Among the supporters are international best-selling author Peter James and.Formula One legend Sir Stirling Moss and Peter James, who is a member of the Brighton and Hove Motor Club and a self-confessed petrolhead, said he would do “whatever he could” to support the campaign.
He said: “It's wonderful that Brighton has this great heritage of doing things first much to the envy of other towns and cities in the UK.
“Providing the crowd is safe, they should keep it.
“There are numerous examples of motoring events in urban areas, such as the Monaco grand prix and the Isle of Man TT race.”
In a letter to the council, Sir Stirling said: “For a town which prides itself in its history I find it difficult to understand how the council are considering abandoning one of the most prestigious autosport events in Europe.
“The speed trials are the longest running motorsport event in the UK and complement the equally prestigious London to Brighton Veteran Car Run.
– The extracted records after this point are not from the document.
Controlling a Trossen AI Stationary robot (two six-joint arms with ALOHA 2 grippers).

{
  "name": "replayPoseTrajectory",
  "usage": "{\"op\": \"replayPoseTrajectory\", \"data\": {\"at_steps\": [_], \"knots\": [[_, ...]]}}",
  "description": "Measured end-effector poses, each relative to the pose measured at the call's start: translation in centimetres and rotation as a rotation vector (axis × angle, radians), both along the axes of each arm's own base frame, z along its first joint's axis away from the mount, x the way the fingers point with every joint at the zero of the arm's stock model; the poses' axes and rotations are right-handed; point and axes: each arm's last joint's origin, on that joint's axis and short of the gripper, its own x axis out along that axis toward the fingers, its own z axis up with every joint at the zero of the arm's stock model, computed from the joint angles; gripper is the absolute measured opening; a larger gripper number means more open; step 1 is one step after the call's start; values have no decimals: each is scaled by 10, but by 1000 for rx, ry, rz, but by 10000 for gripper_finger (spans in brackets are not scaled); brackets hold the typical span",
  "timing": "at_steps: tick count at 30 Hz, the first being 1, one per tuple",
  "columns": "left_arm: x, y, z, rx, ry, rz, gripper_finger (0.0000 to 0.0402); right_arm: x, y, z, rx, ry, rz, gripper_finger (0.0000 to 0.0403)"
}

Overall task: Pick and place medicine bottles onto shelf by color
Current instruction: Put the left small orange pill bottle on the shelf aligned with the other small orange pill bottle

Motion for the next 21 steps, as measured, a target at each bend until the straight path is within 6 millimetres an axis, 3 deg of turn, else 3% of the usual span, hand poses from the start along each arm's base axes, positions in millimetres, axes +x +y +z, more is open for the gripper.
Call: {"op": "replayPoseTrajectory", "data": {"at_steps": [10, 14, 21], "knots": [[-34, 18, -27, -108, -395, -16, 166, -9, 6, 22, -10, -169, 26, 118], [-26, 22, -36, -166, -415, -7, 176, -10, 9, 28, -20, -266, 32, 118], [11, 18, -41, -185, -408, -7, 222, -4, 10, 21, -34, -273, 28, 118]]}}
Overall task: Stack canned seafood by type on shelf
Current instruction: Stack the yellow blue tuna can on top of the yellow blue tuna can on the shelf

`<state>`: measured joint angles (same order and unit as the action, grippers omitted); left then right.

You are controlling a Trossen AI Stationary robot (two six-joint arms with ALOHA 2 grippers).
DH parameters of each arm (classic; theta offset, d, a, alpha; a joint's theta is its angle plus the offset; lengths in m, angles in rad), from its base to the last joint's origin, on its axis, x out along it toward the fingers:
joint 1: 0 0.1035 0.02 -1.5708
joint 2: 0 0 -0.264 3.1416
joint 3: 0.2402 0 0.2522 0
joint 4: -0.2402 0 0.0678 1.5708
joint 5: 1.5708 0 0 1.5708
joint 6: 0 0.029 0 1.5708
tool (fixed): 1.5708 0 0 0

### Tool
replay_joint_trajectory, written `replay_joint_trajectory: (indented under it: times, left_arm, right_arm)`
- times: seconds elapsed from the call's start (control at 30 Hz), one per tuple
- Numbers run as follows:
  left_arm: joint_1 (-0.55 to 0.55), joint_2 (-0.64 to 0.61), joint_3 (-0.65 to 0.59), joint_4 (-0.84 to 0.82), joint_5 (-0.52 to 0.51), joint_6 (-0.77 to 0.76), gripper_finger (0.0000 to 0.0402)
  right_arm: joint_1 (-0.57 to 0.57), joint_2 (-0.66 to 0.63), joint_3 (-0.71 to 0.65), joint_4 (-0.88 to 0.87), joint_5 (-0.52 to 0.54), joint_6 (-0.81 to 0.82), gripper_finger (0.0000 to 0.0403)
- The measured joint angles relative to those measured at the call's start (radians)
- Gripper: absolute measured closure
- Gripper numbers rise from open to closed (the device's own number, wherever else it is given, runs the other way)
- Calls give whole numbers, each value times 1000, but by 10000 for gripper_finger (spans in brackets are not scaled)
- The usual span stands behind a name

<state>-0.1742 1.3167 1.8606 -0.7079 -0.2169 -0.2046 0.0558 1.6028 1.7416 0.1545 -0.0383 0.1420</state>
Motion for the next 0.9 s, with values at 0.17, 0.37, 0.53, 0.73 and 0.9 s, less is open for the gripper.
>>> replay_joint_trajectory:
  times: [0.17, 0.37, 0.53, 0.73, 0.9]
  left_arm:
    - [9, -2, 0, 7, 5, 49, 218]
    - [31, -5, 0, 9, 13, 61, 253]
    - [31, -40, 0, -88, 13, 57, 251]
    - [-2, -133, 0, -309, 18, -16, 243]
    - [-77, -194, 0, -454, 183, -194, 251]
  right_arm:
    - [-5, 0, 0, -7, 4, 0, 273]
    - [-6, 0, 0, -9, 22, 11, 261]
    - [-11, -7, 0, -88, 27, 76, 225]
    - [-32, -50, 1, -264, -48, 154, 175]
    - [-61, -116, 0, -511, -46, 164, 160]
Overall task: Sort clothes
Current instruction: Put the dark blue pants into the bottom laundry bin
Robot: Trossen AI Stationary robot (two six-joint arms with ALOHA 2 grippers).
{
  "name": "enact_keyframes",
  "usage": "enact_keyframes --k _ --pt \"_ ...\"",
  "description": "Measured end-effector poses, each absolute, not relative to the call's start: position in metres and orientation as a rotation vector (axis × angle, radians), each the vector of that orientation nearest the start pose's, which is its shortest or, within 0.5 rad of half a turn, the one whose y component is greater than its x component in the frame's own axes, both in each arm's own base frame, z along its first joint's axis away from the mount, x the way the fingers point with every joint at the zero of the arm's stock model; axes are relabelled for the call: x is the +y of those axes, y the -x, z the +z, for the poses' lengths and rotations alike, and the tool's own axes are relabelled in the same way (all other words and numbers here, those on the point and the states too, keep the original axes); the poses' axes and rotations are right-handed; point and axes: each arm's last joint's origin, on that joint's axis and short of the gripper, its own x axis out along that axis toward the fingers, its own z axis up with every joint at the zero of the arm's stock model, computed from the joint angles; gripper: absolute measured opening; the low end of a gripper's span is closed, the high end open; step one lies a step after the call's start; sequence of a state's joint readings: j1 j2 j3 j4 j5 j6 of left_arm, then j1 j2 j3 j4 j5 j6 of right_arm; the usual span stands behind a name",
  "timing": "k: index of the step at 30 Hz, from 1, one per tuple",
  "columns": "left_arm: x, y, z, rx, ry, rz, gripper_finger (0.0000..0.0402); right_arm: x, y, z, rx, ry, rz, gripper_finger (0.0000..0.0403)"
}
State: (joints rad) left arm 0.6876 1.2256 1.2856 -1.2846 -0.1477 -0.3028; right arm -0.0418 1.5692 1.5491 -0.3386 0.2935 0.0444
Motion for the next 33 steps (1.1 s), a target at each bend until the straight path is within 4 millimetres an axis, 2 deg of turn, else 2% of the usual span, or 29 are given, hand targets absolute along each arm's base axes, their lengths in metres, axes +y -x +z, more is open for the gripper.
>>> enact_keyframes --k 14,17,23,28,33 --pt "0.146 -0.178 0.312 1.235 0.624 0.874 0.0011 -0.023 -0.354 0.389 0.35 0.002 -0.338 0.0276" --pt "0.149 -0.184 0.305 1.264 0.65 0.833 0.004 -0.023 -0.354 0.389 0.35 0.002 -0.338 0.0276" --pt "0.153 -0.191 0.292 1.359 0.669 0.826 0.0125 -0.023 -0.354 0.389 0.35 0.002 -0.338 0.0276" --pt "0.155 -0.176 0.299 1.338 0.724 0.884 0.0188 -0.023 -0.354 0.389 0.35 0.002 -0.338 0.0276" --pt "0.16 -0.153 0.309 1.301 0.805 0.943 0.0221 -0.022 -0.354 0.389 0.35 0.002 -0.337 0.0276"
Both events are the envy of many countries lacking our traditions.
“The speed trials represent a rare opportunity for enthusiasts of all ages and their families to gather socially to enjoy a rare spectacle in a carefully managed environment.
“The setting in Brighton, with the beach and sea on one side and the splendid Victorian arches on the other, presents a unique backdrop which is very hard to beat for such an occasion.”
A council spokesman said the local authority could not comment any further until a decision was made by the council's economic development and culture committee at a meeting on January 23.
But speaking at a recent council meeting where the subject was debated, Green councillor Geoffrey Bowden, who is chairman of the committee, said: “Let's be clear, this has absolutely nothing to do with the ideology of this administration.
“It is for personal safety grounds that the officers have made this recommendation. “Businesses on the seafront also have to close and we are inundated with complaints from people who cannot access the beach [on that weekend].”